家づくりの際、「毎日の家事を少しでもラクにすること」を優先ポイントにする人も少なくないのではないでしょうか? 半年前に注文住宅を建てた日刊住まいライターも、「家事ラク」動線を重視した間取りを検討したそう。とくに洗濯のしやすさを意識して採用したのが「ランドリールーム」、そして「アイアンバー物干し」の設置だったと言います。今回、実際に暮らしてみて感じたアイアンバー物干しの使い勝手について、詳しく語ります。

新居に「ランドリールーム」をつくることにした理由

わが家は、夫婦と1歳娘との3人家族。半年前に、4LDKの2階建て注文住宅を大手ハウスメーカーで建てました。共働きのため、平日は夜に洗濯機をまわすことが多いです。

【実際の写真】床が汚れない裏ワザも!

屋外にも物干し竿を設置していますが、平日は外干しが難しいことから、家事の負担を減らすために、脱衣所を兼ねたランドリールームの導入を決めました。

一方、脱衣所と同じ空間にすることで湿気がこもり、「洗濯物の乾きが悪くなるのではないか」という懸念もありました。そこで湿気対策として珪藻土入りの天井材を採用することに。

さらに室内の一角にスペースを設け、衣類を畳んだり、アイロンがけをしたりできる、作業台と収納を兼ねた棚を設置しました。

洗濯物を干して乾いたら、すぐ横にあるファミリークローゼットへしまうスムーズな家事動線を実現しています。

アイアンバー物干しを設置する際、「ある問題」が…

天井づけのアイアンバー物干しを設置するにあたり、「床からどの程度の高さにするか」という悩みが浮上しました。

というのもわが家は夫婦の身長差が大きく、夫は178cm、筆者は154cmと約24cmの差があります。高すぎると筆者が使いにくくなり、反対に低すぎると夫が頭をぶつけてしまう可能性も。

日常的に使う設備だからこそ、どちらにとっても使いやすい高さにする必要がありました。

●アイアンバー物干しは「2種類」採用することに

ランドリールームには、物干し竿を2本設置することを前提に計画していました。悩んだ結果、高さ調整が可能なタイプと、固定タイプの2種類のアイアンバー物干しを採用することに。

高さ調整が可能なタイプは、夫の身長に合わせて床から約198cmとやや高めに設定し、固定タイプは床から約190cmの低めの位置に設置することにしました。

配置については、出入りのしやすさを考慮し、ランドリールームの入り口側に高さ調整ができるタイプ、奥側には低めのアイアンバー物干しを配置することで落ち着きました。

使ってわかった物干し竿の「ベストな高さ」

2つの高さのアイアンバー物干しを実際に使ってみた使用感は以下のとおりです。

●メリット1:洗濯物の丈で物干し竿を使いわけできる

設置位置と高さを工夫したことで、無理のない姿勢で洗濯物を干せるようになりました。

さらに、高さの異なるアイアンバー物干しを採用したことで、高いバーには丈の長い衣類、低めのバーには丈の短いものをかけるなど、使い勝手のよさを実感しています。

●メリット2:シンクとの併用で使い勝手がさらにアップ

低めのアイアンバー物干しはスロップシンクの上あたりに配置しました。

それにより、靴や汚れ物を洗ったあとのゴム手袋やタワシをピンチでつるしておくのも便利に。水滴が直接シンクへ落ちるため、床を濡らす心配がありません。

●調整タイプの物干し竿の「デメリット」

一点気になるのは、調整タイプのアイアンバー物干しが、洗濯物をかける際に揺れて干しにくいことです。

とはいえ、ランドリールームを導入したことで、洗濯動線がスムーズになり、日々の家事がラクになったと実感しています。
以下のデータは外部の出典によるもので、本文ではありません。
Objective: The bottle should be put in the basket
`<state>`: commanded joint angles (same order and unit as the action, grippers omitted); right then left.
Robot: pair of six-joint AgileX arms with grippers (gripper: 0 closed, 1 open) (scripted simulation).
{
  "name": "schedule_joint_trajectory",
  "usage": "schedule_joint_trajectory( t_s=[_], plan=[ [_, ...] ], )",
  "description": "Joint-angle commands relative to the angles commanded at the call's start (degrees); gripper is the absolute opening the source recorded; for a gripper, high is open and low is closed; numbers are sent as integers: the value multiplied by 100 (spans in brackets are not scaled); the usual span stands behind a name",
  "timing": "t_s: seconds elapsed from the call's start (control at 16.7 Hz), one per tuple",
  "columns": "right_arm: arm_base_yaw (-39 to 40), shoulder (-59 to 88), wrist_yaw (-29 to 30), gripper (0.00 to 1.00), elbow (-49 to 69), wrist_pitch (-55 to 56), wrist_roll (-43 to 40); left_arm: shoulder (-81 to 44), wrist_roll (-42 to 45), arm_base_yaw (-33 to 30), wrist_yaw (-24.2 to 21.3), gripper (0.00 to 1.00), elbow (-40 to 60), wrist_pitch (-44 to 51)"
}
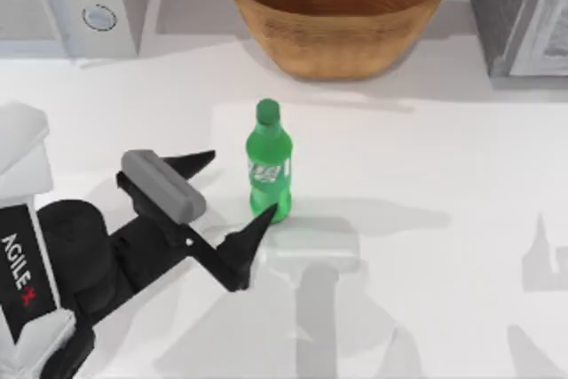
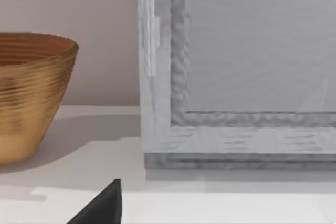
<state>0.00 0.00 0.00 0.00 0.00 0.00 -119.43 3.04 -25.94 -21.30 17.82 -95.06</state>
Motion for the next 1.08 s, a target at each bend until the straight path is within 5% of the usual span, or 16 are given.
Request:
schedule_joint_trajectory(
  t_s=[0.78,1.08],
  plan=[
    [0,0,0,100,0,0,0,-507,-57,-478,449,100,1494,949],
    [0,0,0,100,0,0,0,-507,-57,-478,449,62,1494,949]
  ],
)
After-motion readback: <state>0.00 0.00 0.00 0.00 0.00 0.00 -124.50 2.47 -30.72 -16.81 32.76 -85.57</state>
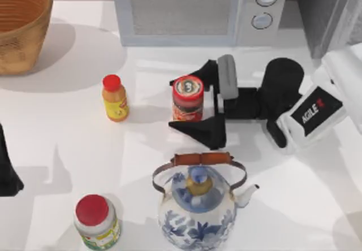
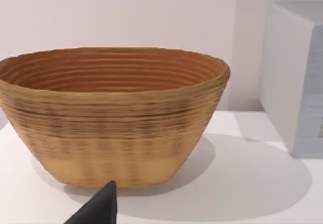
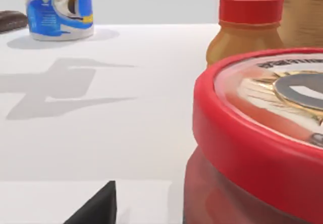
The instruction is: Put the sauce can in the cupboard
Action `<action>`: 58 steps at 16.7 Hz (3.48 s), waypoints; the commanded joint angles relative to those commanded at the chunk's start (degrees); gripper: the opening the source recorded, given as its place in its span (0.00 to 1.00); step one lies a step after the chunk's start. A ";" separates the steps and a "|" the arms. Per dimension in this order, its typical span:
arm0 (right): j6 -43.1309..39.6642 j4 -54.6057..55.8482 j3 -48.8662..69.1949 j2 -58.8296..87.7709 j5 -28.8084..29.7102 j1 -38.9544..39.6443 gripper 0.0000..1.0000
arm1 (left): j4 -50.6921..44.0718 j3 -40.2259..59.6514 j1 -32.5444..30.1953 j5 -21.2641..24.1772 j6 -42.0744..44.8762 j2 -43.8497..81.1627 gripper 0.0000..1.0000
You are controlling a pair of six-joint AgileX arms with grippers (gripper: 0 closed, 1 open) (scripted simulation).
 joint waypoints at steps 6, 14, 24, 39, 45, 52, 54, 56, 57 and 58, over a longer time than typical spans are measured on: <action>0.00 0.00 0.00 0.00 0.00 0.00 0.77 | 0.00 0.00 0.00 0.00 0.00 0.00 1.00; 0.00 0.00 0.00 0.00 0.00 0.00 0.17 | 0.00 0.00 0.00 0.00 0.00 0.00 1.00; 0.00 0.00 0.00 0.00 0.00 0.00 0.00 | 0.00 0.00 0.00 0.00 0.00 0.00 1.00; 0.83 -21.39 -2.63 -24.83 -0.17 -0.13 0.00 | 0.00 0.00 0.00 0.00 0.00 0.00 1.00; 1.16 -22.27 -3.39 -26.40 0.67 -0.55 0.00 | 0.00 0.00 0.00 0.00 0.00 0.00 1.00; 2.86 -35.72 -17.39 -51.07 14.08 -6.78 0.00 | 0.00 0.00 0.00 0.00 0.00 0.00 1.00; 3.14 -41.13 -23.64 -62.73 20.07 -9.37 0.00 | 0.00 0.00 0.00 0.00 0.00 0.00 1.00; 3.22 -46.63 -30.49 -75.72 26.48 -11.92 0.00 | 0.00 0.00 0.00 0.00 0.00 0.00 1.00; 3.18 -49.36 -34.08 -82.54 29.76 -13.13 0.00 | 0.00 0.00 0.00 0.00 0.00 0.00 1.00; 3.08 -52.05 -37.74 -89.47 33.06 -14.29 0.00 | 0.00 0.00 0.00 0.00 0.00 0.00 1.00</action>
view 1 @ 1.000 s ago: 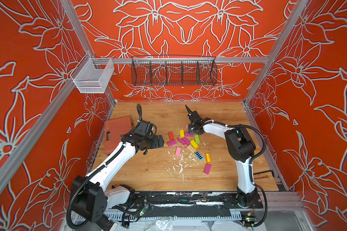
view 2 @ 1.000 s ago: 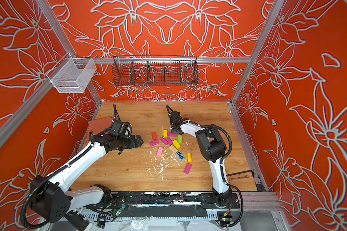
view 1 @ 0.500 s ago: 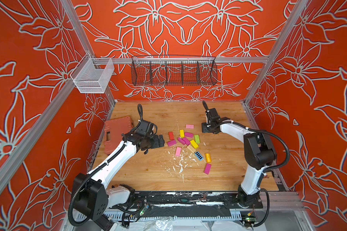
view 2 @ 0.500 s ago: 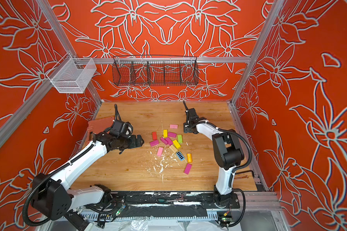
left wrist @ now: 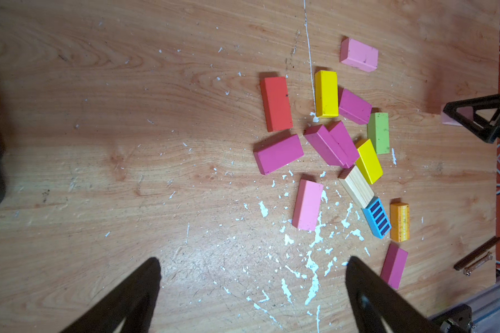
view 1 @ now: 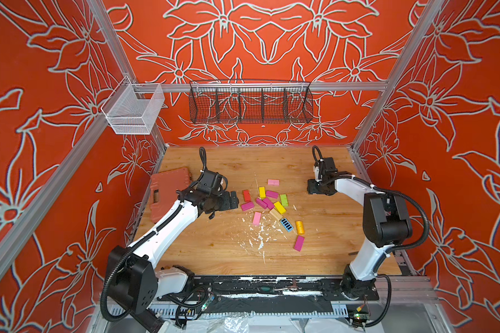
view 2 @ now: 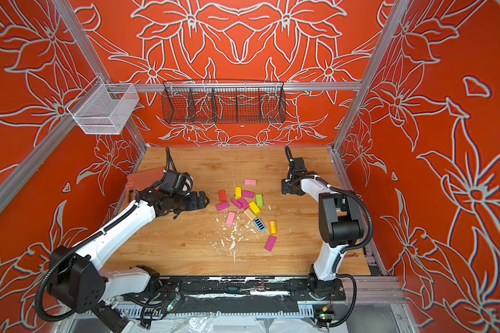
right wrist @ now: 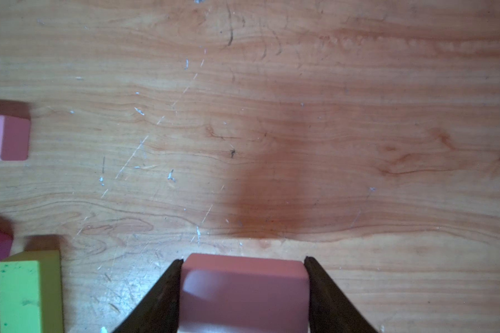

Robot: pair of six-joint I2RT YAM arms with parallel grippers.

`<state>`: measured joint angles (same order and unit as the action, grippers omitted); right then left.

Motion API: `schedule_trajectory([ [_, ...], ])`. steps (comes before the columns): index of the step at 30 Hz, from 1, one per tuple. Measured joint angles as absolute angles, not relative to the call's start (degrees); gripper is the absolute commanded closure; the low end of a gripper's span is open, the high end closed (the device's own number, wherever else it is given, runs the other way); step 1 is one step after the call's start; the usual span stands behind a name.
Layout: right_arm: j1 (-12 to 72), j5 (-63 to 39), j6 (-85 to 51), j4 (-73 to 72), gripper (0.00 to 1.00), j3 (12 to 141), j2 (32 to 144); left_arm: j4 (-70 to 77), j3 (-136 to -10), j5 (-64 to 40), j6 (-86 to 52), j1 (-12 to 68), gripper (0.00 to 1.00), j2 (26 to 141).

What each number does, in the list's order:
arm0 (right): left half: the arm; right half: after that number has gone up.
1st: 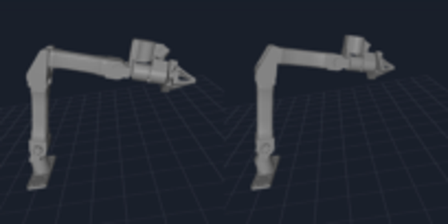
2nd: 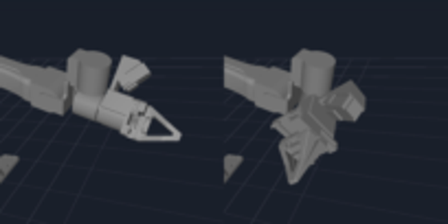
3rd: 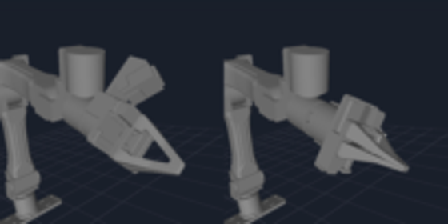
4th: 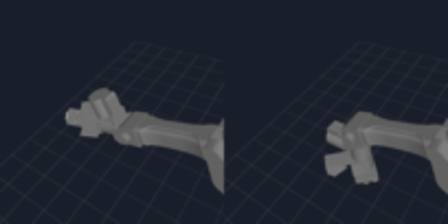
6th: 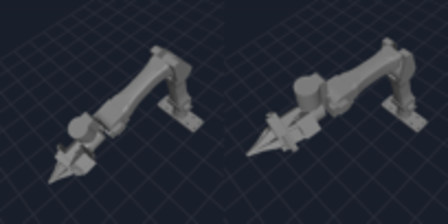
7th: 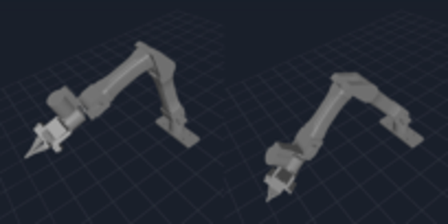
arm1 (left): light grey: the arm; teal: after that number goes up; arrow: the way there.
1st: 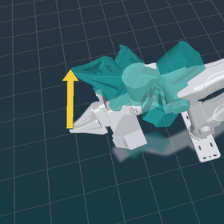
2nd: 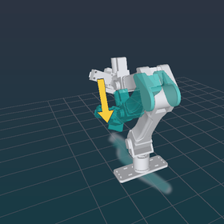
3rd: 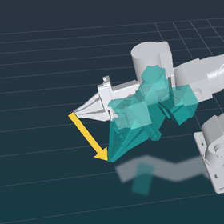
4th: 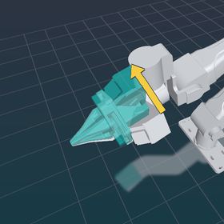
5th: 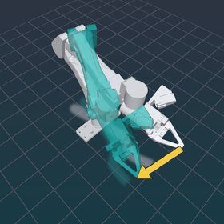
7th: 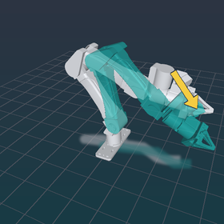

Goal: Assemble the number 7 with building blocks
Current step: Place the building block at the center of the board.

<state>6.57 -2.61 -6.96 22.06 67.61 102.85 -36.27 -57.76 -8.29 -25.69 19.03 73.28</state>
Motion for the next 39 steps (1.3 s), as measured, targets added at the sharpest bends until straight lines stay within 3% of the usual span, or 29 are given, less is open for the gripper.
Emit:
schedule_trajectory([
  [14,6.42,-2.42,-4.69,25.23,0.49,71.53,108.27,-34.81,-57.71,-9.17,-24.34,19.03,0.03,73.80],
  [27,6.31,-2.24,-3.38,26.50,0.36,71.59,109.08,-34.63,-57.71,-8.36,-23.55,19.03,0.03,74.02],
  [36,6.31,-2.81,-3.01,26.83,0.17,71.64,108.86,-34.63,-57.71,-7.51,-23.18,19.03,0.03,74.00],
  [39,6.31,-2.90,-2.90,27.03,0.04,71.64,108.09,-34.65,-57.71,-7.27,-23.05,19.03,0.03,74.00],
])
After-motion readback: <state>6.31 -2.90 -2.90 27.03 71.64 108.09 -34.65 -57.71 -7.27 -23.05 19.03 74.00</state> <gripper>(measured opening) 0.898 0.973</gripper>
当初は脱衣所と兼用することで、「湿気がこもって乾きにくい」「防犯やプライバシー面から、夜間に窓をあけて換気しにくい」といった懸念もありました。

しかし、わが家では除湿機を取り入れたり、天井や壁に吸湿性のある素材を採用したりすることで、問題を解決。

さらに、高さの違うバーを2本設置することで、夫婦の身長差も解消し、快適なランドリールームとなりました。

これから家づくりを検討される人の参考になればうれしいです。